Problem details - From the entries below, copy exactly the lines from the one that contains "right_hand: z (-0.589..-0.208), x" through the one that contains "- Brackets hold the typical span", both included, and only those.

:::

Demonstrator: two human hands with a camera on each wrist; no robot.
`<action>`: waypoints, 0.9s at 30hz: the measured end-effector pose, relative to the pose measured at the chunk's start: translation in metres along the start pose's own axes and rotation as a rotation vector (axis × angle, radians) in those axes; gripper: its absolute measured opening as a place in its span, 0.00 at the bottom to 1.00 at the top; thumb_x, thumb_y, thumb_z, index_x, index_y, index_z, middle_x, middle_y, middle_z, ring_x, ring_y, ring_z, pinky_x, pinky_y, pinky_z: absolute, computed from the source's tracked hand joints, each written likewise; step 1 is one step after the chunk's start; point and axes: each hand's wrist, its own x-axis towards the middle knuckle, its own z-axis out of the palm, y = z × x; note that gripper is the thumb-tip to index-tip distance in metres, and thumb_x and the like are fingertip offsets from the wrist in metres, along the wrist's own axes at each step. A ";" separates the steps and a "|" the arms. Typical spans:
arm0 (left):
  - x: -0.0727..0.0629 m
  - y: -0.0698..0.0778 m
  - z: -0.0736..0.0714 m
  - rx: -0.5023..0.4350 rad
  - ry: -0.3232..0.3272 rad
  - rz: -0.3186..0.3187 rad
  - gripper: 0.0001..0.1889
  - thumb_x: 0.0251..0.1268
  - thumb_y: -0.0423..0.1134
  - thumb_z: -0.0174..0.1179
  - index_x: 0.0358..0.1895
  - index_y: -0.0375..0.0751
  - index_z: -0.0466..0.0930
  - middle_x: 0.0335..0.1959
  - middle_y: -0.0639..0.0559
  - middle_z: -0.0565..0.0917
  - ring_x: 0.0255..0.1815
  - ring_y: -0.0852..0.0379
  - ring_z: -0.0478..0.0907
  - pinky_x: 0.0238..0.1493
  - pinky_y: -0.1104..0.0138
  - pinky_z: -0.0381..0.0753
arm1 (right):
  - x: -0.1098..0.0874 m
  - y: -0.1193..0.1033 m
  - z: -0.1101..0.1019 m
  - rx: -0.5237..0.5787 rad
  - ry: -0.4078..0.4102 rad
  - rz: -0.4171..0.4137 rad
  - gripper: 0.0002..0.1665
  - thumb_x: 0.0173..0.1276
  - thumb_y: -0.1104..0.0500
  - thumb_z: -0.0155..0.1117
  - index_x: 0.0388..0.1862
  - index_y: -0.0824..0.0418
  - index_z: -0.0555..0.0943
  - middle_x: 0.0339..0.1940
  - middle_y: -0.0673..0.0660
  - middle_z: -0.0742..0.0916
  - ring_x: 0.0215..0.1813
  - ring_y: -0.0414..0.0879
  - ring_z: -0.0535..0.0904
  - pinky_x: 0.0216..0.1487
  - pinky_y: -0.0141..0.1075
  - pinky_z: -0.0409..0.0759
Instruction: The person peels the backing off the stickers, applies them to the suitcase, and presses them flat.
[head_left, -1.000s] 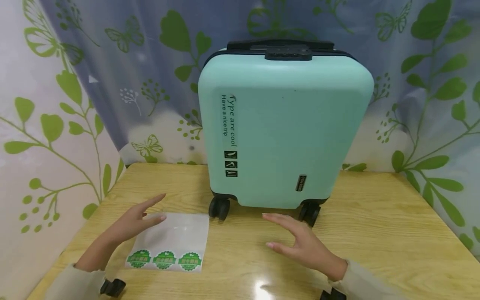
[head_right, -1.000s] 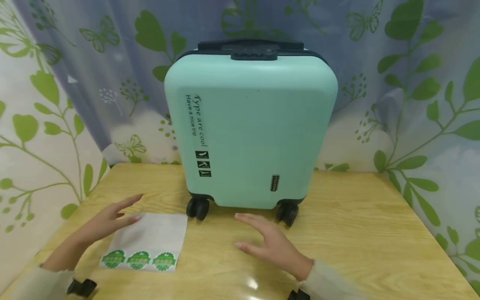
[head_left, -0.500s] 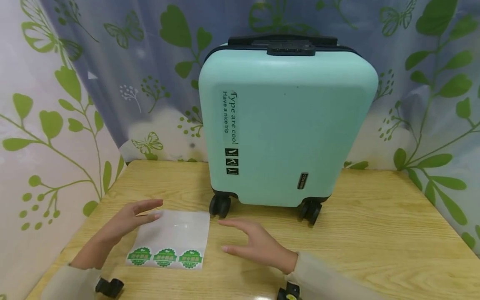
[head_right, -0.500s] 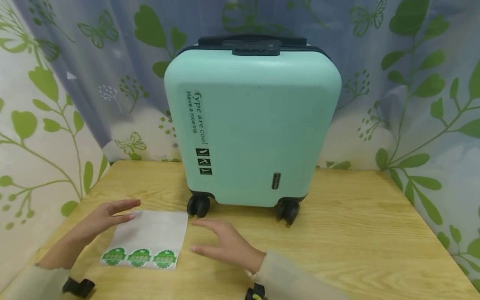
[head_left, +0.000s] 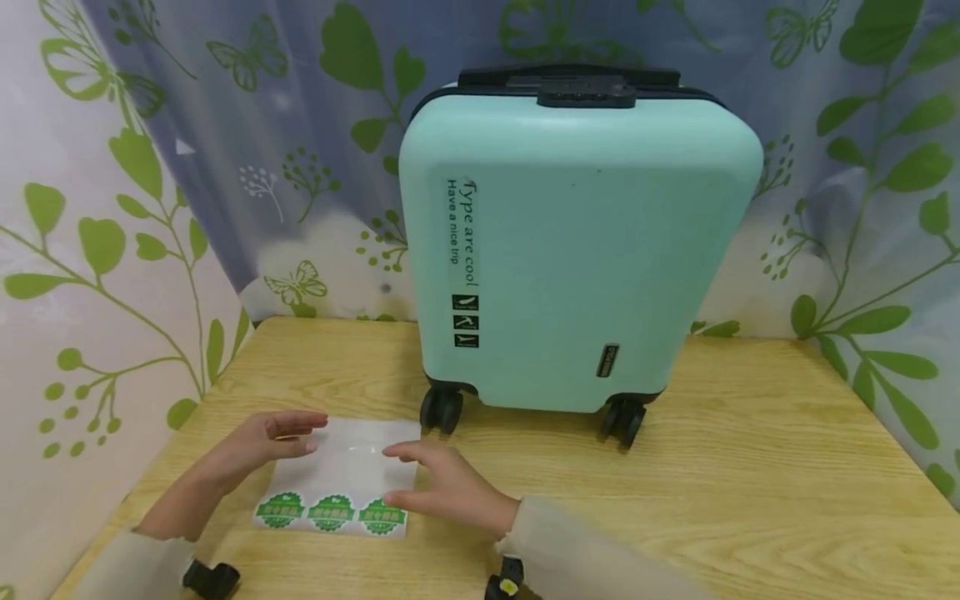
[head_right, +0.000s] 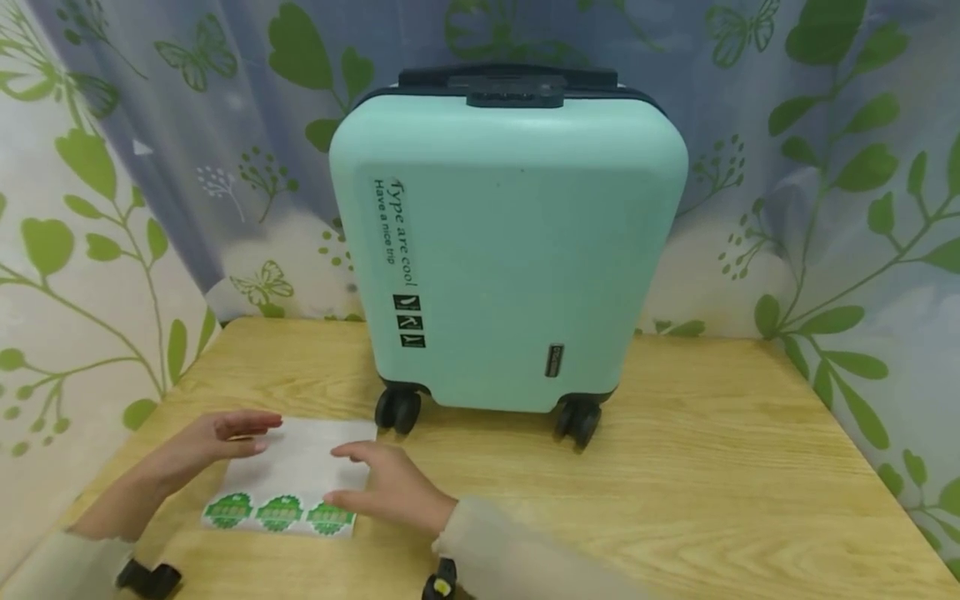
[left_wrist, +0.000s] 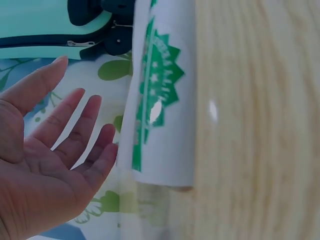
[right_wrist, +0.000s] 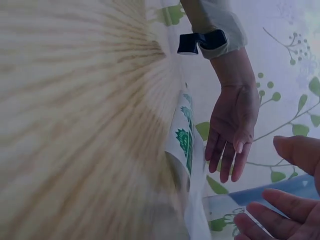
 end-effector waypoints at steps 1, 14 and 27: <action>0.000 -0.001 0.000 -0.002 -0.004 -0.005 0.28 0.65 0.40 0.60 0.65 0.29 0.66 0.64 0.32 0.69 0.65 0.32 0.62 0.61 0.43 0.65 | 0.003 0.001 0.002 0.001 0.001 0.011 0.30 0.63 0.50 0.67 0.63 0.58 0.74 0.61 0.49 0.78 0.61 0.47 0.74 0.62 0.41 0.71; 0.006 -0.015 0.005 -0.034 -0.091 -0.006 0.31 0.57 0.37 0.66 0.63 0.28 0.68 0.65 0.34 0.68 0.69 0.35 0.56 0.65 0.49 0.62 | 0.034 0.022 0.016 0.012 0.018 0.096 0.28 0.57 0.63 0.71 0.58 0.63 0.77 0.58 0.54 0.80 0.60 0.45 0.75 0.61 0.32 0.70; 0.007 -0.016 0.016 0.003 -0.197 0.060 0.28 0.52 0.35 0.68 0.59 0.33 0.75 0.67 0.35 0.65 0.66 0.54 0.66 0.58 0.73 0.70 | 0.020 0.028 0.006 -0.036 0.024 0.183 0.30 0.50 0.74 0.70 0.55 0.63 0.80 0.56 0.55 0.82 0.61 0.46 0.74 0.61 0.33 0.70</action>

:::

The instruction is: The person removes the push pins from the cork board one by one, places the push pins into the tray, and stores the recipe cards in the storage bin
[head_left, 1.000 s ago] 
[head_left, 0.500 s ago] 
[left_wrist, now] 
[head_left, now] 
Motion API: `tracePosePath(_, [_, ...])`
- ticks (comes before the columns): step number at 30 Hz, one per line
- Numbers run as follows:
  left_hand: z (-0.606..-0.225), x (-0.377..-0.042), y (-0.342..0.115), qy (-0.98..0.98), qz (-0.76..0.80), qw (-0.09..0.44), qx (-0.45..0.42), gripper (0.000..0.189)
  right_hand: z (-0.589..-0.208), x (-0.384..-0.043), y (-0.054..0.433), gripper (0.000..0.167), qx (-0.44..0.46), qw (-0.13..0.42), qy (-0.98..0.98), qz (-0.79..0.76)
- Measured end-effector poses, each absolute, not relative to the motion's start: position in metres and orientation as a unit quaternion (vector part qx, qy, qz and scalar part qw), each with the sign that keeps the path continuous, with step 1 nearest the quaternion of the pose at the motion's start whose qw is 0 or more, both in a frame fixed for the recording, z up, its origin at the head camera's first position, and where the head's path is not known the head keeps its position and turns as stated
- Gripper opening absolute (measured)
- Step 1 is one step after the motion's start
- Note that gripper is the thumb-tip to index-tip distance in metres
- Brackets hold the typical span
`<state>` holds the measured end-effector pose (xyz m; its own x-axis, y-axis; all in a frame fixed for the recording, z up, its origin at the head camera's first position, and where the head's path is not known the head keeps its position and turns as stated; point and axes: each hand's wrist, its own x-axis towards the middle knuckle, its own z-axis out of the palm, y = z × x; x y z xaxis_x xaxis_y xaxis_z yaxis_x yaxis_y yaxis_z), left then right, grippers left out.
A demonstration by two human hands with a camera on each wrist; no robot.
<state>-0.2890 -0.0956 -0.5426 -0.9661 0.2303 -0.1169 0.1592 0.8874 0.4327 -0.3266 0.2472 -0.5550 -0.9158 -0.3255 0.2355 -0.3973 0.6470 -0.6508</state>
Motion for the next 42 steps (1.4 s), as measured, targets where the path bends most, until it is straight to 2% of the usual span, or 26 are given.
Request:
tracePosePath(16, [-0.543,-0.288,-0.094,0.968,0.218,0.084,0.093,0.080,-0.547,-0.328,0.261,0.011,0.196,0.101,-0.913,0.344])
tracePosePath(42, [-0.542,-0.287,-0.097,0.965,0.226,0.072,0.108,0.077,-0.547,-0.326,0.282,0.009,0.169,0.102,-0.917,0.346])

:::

Task result -
  right_hand: z (-0.589..-0.208), x (-0.384..-0.043), y (-0.054..0.433), gripper (0.000..0.167), qx (-0.44..0.46), qw (-0.13..0.42), qy (-0.98..0.98), qz (-0.79..0.76)
- Measured end-effector poses, each absolute, not relative to the motion's start: position in metres and orientation as a unit quaternion (vector part qx, qy, qz and scalar part qw), each with the sign that keeps the path continuous, with step 1 nearest the quaternion of the pose at the motion's start whose qw is 0 or more, both in a frame fixed for the recording, z up, its origin at the head camera's first position, and where the head's path is not known the head keeps its position and turns as stated
- Gripper opening absolute (measured)
- Step 1 is one step after the motion's start
- Note that gripper is the thumb-tip to index-tip distance in metres
- Brackets hold the typical span

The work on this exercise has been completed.